Your reply must be the number of lines in the entries that hold the word "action", and nothing else.

————

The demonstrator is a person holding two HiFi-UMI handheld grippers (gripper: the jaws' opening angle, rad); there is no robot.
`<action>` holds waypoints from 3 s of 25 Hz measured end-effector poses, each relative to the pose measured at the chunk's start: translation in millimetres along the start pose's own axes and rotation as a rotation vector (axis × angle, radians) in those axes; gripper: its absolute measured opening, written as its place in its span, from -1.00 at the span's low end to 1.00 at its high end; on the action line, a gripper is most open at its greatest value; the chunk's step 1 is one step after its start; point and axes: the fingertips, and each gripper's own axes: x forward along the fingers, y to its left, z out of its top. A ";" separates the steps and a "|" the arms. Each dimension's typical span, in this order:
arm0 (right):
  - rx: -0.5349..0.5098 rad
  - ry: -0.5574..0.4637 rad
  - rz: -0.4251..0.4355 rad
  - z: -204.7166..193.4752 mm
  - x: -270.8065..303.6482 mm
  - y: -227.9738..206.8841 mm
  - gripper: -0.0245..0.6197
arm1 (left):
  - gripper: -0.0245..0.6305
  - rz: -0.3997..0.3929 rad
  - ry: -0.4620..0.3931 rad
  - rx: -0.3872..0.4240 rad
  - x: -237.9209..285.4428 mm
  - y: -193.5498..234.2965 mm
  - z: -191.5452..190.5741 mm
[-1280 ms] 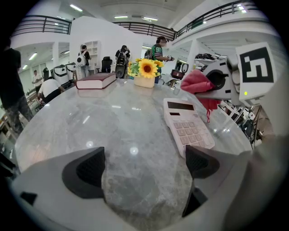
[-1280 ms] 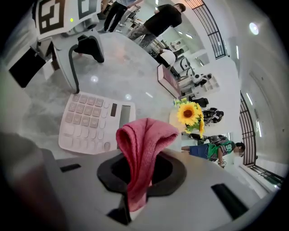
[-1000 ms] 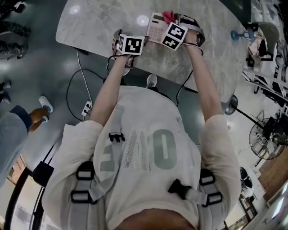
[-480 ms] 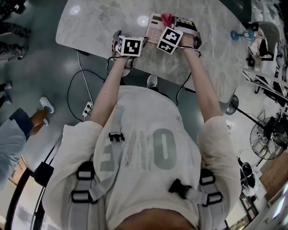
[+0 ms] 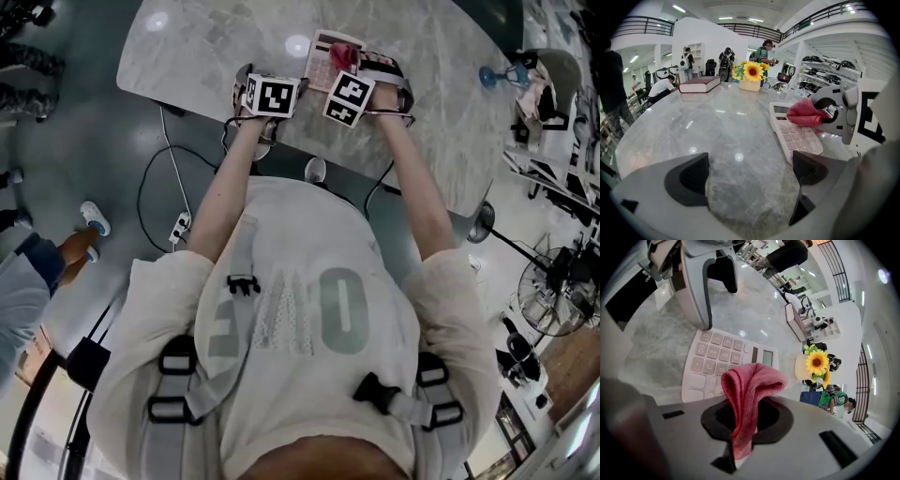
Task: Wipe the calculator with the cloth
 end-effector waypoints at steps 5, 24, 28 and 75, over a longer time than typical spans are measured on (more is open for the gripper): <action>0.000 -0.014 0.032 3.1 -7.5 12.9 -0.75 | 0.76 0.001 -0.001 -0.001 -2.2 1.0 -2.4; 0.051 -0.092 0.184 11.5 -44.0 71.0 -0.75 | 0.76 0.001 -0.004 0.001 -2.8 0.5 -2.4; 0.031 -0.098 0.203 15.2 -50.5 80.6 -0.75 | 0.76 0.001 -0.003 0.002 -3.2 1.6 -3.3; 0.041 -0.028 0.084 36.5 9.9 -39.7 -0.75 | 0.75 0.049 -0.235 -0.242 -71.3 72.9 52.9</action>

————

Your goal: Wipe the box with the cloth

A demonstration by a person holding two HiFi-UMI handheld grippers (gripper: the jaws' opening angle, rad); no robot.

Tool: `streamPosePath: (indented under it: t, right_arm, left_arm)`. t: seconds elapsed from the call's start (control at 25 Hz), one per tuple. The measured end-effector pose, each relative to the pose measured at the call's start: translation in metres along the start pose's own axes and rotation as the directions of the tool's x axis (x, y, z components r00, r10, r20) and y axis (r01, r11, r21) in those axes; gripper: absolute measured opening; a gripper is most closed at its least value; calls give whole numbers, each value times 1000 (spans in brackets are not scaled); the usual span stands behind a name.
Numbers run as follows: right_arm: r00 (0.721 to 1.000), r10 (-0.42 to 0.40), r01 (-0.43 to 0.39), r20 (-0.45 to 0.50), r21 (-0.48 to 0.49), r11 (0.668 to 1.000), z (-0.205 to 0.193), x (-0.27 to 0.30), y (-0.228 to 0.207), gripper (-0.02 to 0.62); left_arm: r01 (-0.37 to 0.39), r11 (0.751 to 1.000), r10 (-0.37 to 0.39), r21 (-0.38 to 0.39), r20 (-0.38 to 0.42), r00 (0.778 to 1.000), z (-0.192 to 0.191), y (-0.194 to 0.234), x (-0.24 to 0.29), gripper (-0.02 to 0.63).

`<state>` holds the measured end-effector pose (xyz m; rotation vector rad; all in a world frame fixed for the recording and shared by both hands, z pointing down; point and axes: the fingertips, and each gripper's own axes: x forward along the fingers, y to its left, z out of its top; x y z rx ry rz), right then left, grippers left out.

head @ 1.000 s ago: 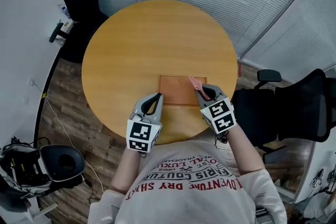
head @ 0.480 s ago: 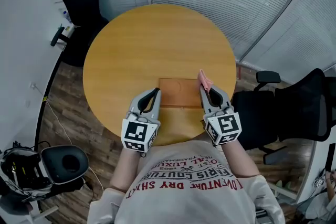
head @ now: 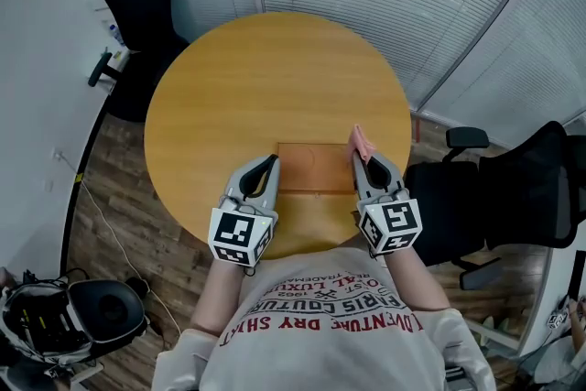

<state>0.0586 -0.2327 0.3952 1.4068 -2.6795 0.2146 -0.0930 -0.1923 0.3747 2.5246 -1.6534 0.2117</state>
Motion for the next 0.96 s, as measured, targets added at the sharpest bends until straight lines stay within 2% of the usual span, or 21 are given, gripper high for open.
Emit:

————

▸ Response
2